Change is growth, change is good....growth is essential, stagnation is not an option.....breathe and trust in the directions of the Gods, the Ancestors and the Orishas.....breathe keep stepping, that is the new mantra for our family, just believe and keep stepping! Now the old guy is starting his own little business, working towards building a customer base that will help us support us through the winter and help us to keep the roof over our heads and food on the table, lots of good energy would be appreciated for his continued growth and abundance, this is so very important to him and to our family! Thank you all!

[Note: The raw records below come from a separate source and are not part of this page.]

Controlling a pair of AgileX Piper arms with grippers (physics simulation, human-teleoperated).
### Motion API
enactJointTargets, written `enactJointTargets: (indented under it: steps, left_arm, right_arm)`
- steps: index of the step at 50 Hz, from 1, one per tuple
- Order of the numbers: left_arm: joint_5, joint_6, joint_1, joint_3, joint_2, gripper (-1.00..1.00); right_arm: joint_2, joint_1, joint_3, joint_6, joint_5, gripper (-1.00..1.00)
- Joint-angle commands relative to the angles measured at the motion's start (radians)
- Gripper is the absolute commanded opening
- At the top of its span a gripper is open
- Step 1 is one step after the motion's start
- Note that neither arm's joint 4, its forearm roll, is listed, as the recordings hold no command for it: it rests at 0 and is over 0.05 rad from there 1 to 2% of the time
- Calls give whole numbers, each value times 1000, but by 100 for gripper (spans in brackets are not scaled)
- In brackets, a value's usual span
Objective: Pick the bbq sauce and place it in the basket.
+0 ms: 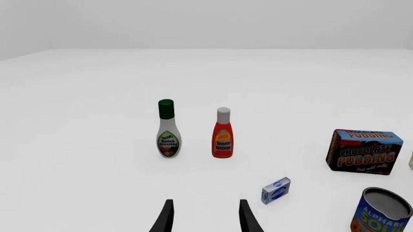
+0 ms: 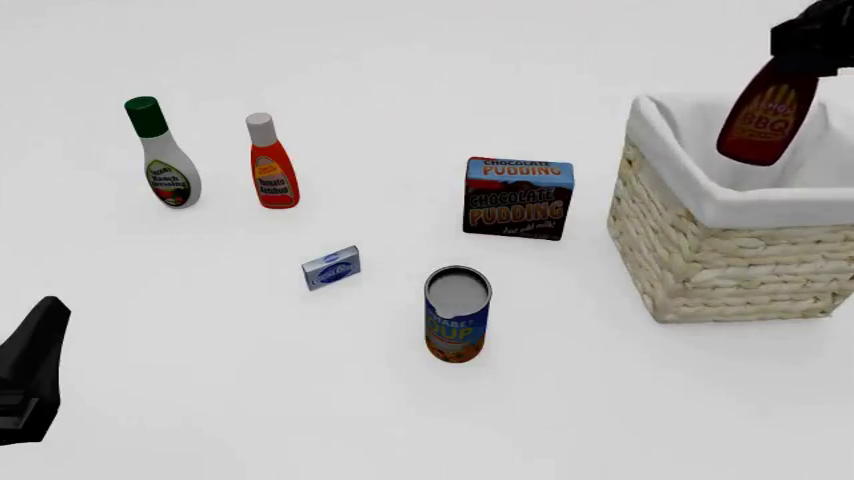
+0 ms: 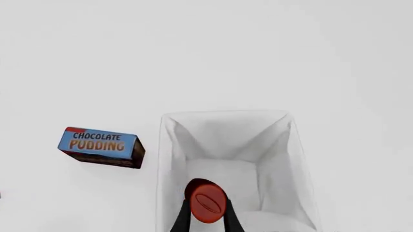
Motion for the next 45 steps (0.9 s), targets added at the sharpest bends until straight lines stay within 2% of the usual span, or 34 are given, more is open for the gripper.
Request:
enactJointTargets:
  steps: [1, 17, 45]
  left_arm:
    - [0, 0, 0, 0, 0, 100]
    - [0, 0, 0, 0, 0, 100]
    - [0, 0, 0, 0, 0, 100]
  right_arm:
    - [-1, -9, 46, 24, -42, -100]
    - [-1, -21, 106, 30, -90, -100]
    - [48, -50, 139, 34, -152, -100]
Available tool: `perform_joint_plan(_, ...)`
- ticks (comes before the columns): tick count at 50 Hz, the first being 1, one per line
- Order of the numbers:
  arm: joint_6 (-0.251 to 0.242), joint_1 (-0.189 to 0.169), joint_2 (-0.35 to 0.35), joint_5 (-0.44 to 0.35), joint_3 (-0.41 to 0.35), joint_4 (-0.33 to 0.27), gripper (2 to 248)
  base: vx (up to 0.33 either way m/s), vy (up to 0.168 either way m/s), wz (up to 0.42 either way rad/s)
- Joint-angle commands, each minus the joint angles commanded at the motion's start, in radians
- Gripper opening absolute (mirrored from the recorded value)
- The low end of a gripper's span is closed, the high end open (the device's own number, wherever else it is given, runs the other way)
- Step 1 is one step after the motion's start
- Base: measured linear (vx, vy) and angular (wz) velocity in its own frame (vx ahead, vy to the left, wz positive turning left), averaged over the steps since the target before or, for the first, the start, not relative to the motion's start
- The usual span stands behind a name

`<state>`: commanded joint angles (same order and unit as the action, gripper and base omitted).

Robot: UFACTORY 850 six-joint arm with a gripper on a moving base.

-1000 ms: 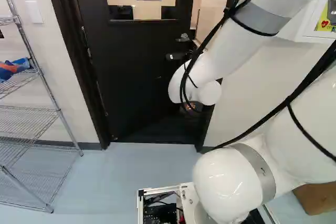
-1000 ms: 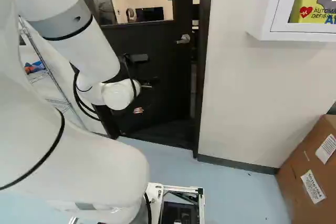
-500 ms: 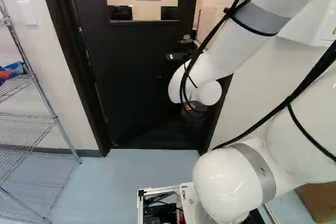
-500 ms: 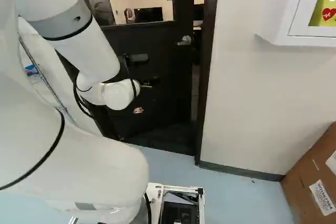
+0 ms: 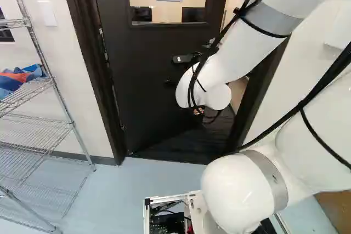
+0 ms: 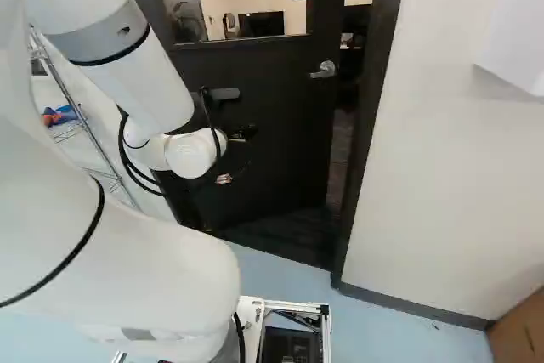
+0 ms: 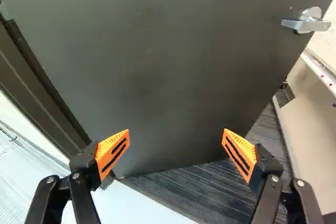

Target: Open the door and move inside

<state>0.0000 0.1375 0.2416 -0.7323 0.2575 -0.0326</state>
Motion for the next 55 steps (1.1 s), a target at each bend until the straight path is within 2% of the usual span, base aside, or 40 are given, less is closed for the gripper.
perform_joint_plan(55,0.000,0.000,0.000,0.000,0.000,0.000,247,0.147,0.068,-0.008)
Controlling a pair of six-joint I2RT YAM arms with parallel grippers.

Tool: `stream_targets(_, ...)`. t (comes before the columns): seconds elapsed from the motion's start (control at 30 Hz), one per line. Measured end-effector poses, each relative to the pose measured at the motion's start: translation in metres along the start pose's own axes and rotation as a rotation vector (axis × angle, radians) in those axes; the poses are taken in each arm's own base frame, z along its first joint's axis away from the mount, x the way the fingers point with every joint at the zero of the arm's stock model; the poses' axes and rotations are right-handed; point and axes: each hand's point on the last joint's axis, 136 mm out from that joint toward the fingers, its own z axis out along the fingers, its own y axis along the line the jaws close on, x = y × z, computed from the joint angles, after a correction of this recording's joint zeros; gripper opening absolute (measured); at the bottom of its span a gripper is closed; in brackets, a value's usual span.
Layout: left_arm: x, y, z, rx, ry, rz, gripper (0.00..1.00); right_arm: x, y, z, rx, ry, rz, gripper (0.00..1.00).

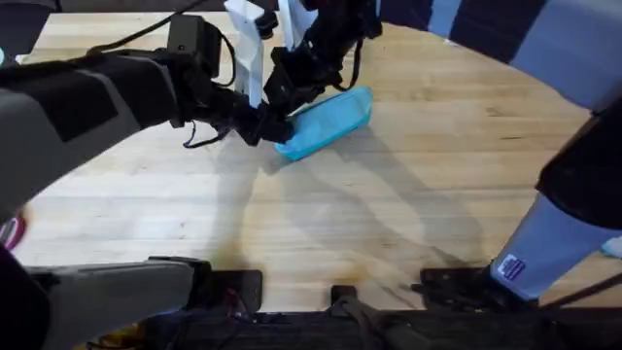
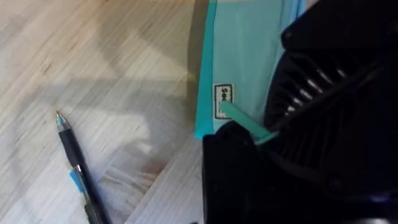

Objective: Unzip the bag, pick up the pens from the table one at a time and place them inside, then zip the bag closed.

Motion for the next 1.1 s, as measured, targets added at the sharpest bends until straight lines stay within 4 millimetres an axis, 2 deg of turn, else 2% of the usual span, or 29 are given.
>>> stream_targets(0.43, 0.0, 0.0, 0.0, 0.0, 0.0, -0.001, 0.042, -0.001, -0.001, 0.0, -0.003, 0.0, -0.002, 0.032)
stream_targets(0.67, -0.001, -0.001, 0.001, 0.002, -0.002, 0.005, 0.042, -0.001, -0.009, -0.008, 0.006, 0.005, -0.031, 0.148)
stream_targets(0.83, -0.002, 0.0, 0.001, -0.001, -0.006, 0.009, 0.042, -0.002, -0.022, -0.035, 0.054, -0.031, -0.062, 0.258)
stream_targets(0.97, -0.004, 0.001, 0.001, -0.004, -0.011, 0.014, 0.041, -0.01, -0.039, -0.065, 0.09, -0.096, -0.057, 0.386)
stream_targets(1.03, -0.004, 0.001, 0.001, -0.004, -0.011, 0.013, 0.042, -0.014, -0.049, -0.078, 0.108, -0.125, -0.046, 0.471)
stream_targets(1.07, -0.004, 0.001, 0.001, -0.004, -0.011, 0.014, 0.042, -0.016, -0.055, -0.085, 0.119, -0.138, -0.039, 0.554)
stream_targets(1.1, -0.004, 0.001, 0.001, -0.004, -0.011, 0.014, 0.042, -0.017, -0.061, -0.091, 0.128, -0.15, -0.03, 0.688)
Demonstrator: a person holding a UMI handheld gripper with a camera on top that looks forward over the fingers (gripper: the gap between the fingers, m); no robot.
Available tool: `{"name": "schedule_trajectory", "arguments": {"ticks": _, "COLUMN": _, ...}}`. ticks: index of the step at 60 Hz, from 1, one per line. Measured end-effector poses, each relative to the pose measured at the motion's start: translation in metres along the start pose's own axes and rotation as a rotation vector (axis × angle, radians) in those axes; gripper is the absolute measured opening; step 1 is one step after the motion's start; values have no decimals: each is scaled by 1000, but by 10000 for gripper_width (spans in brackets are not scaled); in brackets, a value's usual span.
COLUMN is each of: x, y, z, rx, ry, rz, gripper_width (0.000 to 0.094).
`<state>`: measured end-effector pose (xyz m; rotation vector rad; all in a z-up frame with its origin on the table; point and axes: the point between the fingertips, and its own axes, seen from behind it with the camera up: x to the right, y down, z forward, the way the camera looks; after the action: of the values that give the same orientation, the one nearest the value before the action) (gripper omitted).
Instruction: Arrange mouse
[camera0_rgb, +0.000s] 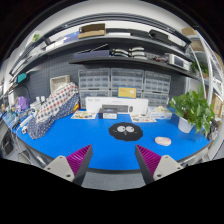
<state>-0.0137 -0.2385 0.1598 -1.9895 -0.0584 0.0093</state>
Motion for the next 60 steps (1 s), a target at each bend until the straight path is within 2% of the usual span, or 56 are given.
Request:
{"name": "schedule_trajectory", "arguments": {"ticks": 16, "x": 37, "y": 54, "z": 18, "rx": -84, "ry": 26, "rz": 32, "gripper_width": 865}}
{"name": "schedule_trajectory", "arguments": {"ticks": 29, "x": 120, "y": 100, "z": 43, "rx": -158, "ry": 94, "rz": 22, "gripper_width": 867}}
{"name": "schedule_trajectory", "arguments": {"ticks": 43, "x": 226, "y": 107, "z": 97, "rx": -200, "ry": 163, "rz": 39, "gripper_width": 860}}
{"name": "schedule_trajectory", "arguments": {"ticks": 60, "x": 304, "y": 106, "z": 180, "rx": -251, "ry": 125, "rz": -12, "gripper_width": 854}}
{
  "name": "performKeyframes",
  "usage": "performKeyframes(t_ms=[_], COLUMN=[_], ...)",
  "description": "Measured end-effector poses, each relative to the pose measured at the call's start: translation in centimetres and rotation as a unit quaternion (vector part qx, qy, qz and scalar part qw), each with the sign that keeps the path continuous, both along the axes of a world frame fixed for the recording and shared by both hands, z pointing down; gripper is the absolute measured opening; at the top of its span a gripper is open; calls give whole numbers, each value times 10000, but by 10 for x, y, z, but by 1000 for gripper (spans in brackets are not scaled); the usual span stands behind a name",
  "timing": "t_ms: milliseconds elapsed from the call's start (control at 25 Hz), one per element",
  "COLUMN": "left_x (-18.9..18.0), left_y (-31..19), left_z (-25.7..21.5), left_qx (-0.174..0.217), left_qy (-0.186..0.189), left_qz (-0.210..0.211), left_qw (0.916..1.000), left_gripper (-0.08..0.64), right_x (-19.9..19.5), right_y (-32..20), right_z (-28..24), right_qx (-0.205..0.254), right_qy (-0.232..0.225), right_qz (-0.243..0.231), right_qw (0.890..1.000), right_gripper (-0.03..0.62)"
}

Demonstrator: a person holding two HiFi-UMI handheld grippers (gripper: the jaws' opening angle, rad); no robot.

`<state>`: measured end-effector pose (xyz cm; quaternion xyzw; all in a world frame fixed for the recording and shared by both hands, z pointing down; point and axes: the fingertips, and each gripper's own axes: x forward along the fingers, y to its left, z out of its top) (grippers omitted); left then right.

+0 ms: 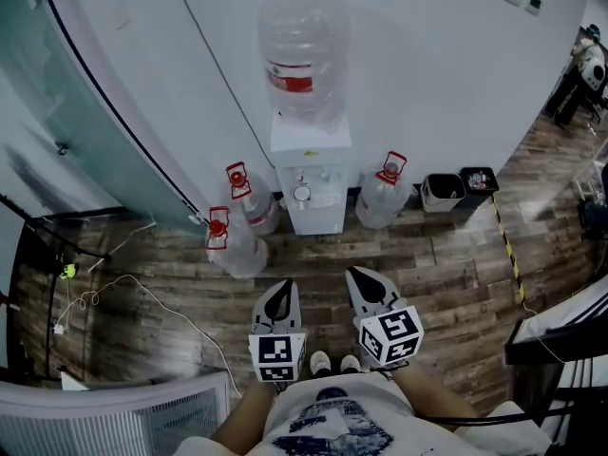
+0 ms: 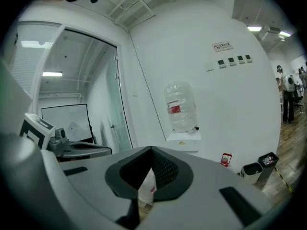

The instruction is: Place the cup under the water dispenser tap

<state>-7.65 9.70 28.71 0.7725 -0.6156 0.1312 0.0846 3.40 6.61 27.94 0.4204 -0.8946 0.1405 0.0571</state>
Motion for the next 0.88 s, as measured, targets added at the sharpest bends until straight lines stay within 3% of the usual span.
performKeyframes(t_ms=[880], left_x=[-11], left_y=[-15], left_z=[2], left_qx=[-63], left_qy=[21], left_qz=[-148], left_qw=[9999], left_gripper=[49], right_x=[-8], right_y=[-13], right_z=[1], right_qx=[-23], right_qy=[42], right_qz=[-102], right_qw=[9999], right_gripper=[18])
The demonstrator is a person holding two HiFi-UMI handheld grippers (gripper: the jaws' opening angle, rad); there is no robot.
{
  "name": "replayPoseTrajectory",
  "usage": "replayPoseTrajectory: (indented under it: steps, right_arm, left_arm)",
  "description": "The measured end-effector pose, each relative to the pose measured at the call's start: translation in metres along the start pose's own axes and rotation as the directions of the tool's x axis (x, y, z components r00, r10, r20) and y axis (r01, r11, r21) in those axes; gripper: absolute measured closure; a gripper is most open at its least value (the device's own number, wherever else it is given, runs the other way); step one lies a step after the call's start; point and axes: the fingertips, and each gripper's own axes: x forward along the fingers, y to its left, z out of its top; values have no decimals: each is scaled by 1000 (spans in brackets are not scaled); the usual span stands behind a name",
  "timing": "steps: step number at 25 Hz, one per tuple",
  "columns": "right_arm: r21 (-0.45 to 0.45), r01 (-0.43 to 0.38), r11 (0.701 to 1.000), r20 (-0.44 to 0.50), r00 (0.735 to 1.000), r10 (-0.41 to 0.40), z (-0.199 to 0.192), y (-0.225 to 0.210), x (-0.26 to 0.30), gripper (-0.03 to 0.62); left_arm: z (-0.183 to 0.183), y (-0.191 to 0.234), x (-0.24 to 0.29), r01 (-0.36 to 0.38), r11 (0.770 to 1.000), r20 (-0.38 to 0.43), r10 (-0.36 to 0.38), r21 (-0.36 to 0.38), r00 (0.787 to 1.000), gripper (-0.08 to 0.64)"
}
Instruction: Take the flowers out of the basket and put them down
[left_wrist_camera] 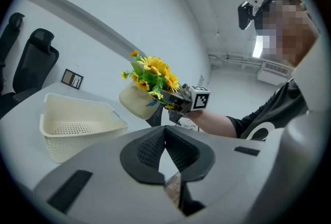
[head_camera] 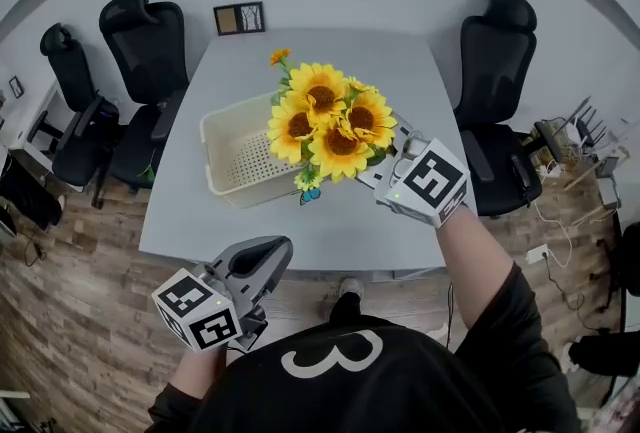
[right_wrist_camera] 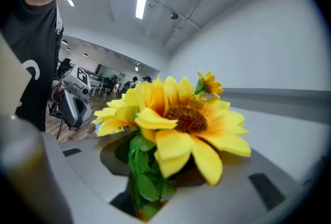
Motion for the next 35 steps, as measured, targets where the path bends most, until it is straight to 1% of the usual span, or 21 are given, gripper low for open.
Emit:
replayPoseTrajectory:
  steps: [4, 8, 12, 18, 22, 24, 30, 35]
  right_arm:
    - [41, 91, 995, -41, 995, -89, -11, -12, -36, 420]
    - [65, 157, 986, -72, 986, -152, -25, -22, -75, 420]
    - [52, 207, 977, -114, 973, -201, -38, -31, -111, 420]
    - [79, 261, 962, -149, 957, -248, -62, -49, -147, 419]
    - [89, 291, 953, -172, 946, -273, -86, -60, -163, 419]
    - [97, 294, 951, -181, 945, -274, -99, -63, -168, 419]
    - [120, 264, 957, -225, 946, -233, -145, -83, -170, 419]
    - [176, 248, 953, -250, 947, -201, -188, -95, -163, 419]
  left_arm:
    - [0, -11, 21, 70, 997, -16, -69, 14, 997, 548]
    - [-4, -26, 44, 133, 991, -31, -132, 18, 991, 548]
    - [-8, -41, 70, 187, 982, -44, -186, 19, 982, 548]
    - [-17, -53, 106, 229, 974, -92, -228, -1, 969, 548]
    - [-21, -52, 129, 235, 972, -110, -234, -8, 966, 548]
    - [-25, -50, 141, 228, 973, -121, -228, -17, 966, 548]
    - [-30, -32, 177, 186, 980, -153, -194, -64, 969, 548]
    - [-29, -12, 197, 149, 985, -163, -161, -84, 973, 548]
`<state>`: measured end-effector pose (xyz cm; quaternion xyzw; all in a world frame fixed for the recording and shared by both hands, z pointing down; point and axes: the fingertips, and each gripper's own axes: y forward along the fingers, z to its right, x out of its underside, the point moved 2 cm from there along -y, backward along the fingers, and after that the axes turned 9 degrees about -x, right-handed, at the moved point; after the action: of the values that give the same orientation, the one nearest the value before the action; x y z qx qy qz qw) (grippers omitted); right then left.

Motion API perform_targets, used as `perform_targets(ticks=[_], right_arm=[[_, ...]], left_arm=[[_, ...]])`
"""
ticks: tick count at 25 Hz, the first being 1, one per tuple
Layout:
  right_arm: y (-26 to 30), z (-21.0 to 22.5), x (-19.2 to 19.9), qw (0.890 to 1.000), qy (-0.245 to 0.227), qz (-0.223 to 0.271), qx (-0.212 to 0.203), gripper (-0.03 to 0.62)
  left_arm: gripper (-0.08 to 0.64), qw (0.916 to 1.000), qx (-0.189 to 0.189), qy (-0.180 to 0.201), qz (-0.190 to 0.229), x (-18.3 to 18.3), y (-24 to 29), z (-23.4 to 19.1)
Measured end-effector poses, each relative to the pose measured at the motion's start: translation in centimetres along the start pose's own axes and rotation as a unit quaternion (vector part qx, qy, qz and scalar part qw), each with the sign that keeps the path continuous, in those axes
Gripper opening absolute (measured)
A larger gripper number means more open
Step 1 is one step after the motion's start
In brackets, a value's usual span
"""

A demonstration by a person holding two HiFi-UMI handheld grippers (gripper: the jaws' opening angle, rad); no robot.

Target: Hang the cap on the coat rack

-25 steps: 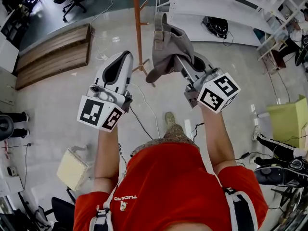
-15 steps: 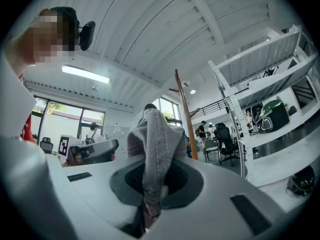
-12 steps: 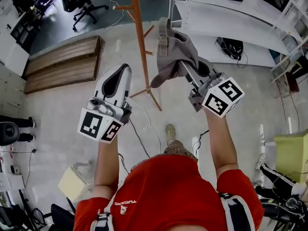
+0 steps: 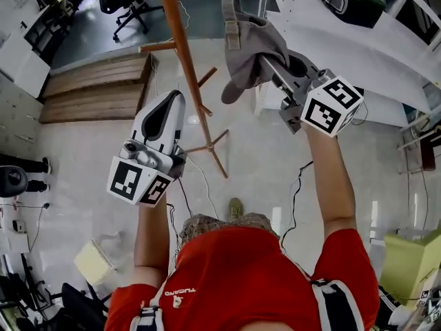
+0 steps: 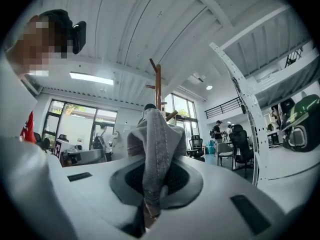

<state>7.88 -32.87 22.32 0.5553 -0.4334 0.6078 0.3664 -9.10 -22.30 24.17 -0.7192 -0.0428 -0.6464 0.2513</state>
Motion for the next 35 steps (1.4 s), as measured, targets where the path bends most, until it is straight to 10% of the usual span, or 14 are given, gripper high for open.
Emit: perform_targets(ticks=[16, 25, 35], right_arm=[[9.2, 10.8, -6.3, 0.998, 0.007, -0.025, -0.060, 0.031], [12.9, 10.3, -2.8, 0.985, 0.020, -0.085, -0.147, 0.031], [15.2, 8.0, 1.3, 0.986, 0.028, -0.068, -0.152, 0.036]], left_arm=[[0.008, 0.9994, 0.026, 0.022, -0.002, 0.2, 6.4, -4.2], [0.008, 0.9995, 0.025, 0.016, -0.010, 1.0, 7.4, -6.5], [0.008, 0.9992, 0.032, 0.006, -0.023, 2.1, 7.1, -7.6]])
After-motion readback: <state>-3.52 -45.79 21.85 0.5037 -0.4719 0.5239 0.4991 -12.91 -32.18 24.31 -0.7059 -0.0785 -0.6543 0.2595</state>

Phew! so can you imagine that this has all transpired since mid March to now! can you imagine what it is like to have your whole life change in such a small span! my head was spinning and there were just too many words! and oh so so much gratitude! it overwhelmed me and made me drop to my knees literally and kiss the Earth, thanking my mother Yemaya and my Goddess Hecate, sending loving gratitude to all the Gods that played a part in bringing all these abundances in every way into our life! the blessings from our Ancestors are overflowing and abundant! Thanks be to all! and to all of you I send Blessings of love, abundance, smiles and healing!!